Da ultimo, proprio per rendete più proficuo l’incontro, la CISL FP ha inviato alle Amministrazioni locali alcune schede di rilevazione dei costi imputabili alla politica, alla gestione dell’Ente (spese del personale, consulenze, costi partecipate, convenzioni) e della erogazione dei servizi (consorzi tra comuni e Gestione associata di enti) così come previsto dalla legge. L’azione che tutto il gruppo dirigente della CISL FP di Avellino produrrà, sarà mirata alla riorganizzazione dei servizi, alla premialità delle competenze dei lavoratori in uno con la riduzione dei costi complessivi.
Non è più tempo di privilegi e delle spese inutili, dobbiamo tutti contribuire con umiltà e senso di responsabilità a far ripartire la macchina pubblica recuperando risorse da investire in produttività e servizi alla cittadinanza – continua Buonavita.

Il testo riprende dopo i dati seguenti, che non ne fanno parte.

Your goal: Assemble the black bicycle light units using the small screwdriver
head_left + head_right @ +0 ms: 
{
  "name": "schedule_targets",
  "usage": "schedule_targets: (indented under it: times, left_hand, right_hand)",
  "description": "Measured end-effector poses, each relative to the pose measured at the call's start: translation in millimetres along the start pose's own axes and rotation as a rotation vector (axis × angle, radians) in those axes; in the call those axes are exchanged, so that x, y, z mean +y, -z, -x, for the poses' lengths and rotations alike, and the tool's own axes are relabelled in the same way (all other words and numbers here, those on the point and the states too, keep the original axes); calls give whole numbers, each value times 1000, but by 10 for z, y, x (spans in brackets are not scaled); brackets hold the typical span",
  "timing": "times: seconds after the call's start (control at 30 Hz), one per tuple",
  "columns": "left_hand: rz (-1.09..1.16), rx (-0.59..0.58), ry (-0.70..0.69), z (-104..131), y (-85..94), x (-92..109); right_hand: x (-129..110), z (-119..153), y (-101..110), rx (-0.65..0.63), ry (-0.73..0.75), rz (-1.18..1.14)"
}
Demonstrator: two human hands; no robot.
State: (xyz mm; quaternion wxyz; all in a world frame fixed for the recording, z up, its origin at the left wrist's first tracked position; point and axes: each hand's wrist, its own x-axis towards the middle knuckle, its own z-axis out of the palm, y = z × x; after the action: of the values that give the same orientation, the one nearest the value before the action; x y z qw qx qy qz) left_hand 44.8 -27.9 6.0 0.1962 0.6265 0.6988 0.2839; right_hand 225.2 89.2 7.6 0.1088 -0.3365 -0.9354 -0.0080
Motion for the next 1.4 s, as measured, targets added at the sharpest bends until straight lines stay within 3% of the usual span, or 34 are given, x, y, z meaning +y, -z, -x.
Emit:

Il monito rivolto ai sindaci a non fare fughe in avanti serve a non aumentare le preoccupazioni dei lavoratori che devono ritrovare fiducia e speranza nelle istituzioni che dovranno con trasparenza iniziare un percorso difficile ma necessario di verità e di coerenza nell’interesse degli utenti e dei dipendenti. Il gioco delle parti non deve portare a dividere Politica e sindacati ma a sancire una solida alleanza affinché il rilancio della Pubblica Amministrazione passi attraverso un dialogo aperto evitando che misure più restrittive ci vengano calate dall’alto”, conclude Buonavita.